Trap #6: Sacrificing the true story for a quick buck
Sure, you might get someone in for one or two sessions through a flashy ad, but is that long-term?
Making a sale is about finding a problem you can solve for someone, and then solving it. Understand the story they’re telling themselves. It’s possible they aren’t fully aware of their problem – they just know they want to lose weight, and their knee hurts when they try to run.
Once you connect with them, answer their objection, and show them you’re invested in them. If you can get this right, money won’t be a factor, and they’ll stay long-term.
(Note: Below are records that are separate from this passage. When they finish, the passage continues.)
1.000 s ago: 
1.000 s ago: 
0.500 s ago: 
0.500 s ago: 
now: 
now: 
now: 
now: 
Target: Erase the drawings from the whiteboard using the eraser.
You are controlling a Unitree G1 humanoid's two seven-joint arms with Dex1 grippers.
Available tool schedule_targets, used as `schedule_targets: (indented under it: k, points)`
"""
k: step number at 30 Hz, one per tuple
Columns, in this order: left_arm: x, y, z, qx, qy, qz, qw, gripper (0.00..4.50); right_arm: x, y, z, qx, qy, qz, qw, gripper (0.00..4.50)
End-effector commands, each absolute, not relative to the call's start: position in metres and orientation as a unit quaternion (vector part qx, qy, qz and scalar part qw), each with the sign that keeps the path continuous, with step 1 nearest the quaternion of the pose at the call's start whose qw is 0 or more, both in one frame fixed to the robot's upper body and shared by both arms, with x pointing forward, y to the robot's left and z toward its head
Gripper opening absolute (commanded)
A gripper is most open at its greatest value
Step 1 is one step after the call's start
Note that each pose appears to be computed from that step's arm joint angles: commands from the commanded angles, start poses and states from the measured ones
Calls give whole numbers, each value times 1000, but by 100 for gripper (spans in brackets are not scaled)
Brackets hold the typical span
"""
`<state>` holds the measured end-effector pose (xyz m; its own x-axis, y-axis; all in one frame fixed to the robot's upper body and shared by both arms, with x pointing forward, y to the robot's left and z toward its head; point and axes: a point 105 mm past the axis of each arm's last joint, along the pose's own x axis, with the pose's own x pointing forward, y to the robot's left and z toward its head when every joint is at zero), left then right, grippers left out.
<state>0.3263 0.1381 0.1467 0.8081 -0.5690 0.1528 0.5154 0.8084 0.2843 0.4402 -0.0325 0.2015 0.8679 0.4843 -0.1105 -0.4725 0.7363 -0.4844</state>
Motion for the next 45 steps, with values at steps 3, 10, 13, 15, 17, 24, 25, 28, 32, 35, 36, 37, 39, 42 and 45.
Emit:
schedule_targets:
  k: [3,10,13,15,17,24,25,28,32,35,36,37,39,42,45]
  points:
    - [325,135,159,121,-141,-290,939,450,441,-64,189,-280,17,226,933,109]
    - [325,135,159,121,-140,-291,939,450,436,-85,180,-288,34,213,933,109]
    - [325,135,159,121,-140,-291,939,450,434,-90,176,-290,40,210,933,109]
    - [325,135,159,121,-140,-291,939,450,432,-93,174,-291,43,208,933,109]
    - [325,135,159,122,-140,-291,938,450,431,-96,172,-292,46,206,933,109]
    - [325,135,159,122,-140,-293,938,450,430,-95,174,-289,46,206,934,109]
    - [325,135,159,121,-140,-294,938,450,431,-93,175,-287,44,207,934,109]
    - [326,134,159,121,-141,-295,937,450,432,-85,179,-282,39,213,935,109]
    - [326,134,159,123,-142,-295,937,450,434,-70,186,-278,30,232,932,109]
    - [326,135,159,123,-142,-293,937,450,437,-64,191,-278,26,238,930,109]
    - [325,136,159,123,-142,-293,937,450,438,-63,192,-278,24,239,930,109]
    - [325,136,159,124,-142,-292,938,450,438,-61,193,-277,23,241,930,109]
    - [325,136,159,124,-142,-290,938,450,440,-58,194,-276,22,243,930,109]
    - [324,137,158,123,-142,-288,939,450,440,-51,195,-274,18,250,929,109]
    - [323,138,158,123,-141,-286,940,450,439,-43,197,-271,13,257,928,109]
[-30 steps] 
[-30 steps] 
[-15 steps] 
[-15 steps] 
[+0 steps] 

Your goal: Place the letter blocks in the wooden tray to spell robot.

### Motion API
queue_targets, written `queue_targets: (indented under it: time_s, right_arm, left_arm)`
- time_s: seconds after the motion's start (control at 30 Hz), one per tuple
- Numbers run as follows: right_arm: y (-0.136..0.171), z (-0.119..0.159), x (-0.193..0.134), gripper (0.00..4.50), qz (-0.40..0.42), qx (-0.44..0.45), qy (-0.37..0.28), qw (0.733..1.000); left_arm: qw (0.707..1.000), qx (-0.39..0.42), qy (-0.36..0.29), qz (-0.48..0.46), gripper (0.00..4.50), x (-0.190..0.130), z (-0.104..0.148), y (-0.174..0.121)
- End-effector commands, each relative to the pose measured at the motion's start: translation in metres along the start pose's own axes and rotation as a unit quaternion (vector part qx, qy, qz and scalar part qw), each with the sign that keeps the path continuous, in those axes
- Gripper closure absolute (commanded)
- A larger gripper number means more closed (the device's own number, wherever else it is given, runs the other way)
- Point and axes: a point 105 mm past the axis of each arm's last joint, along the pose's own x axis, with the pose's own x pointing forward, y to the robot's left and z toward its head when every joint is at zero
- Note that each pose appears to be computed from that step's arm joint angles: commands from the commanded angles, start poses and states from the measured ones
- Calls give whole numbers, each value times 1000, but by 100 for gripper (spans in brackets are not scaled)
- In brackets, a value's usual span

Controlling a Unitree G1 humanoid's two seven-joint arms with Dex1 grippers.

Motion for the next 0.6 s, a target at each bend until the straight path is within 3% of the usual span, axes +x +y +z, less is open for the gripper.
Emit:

If you can’t solve their problem, let them know. It takes real reflection and self-awareness, but you’ll actually help people. That leads us into our next trap.
Trap #7: Selling a product before it even really exists
The product is you! Take time to intern and intern some more. Get a mentor. Know when you don’t know enough, and don’t be a fraud. Honestly, telling someone “I don’t know, but I’ll find out for you or connect you to someone who does” will put you in a position of trust. People make buying decisions, especially with their health, based on trust. Even if you lose a client today, you’ll gain five down the road by earning trust and expanding your expertise in the meantime.
After gaining that invaluable experience, study business, and build your product. This is your career, after all, not some side gig. Learn from the best about how to grow your self-made company.
Trap #8: Following the crowd
Everyone is doing it, so I should too!
…didn’t your mom already tackle this issue with the “if your friends jumped off a bridge…” question?
I know you think that’s where the money is. But it’s a trap. The money may be there, but you’re not going to get enough of it to make a career. Unless you originated something, studied it for decades, and are the top name on a topic, you won’t stand out from the crowd.
Instead, go the opposite direction. Do what no one else is doing. I guarantee you there’s a market somewhere that’s being ignored. Maybe it’s the over-50 crowd who want a safe, effective, team-oriented group training session where they get individual attention. It might be something different.
But when you find them, go all in.
I’ve been a trainer since 2001. I’ve seen excitement and trends come and go. And I promise you, they will. You do not want to be a one trick pony in this industry. Invest time in yourself, your career, and the right clientele, and you might just emerge out the other side.